** EXERCISE PROMPT **
Determine how many lines of the records include "that", and answer with the number alone.

** Excerpts from a dataset **
╔══

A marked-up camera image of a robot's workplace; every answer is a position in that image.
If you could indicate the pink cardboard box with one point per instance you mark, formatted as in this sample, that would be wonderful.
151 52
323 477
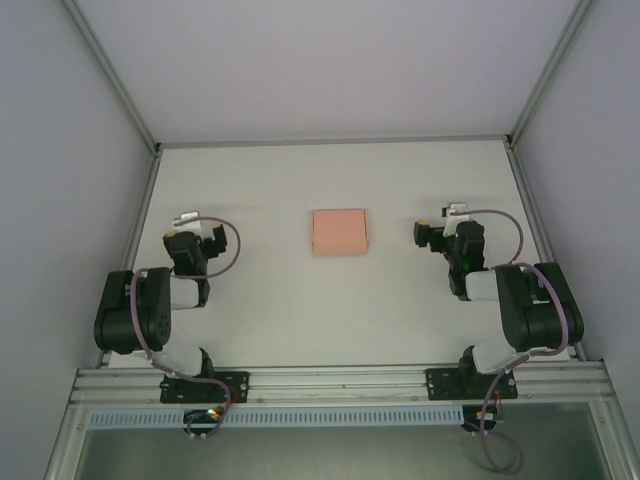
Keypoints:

╚══

** RESPONSE BOX **
2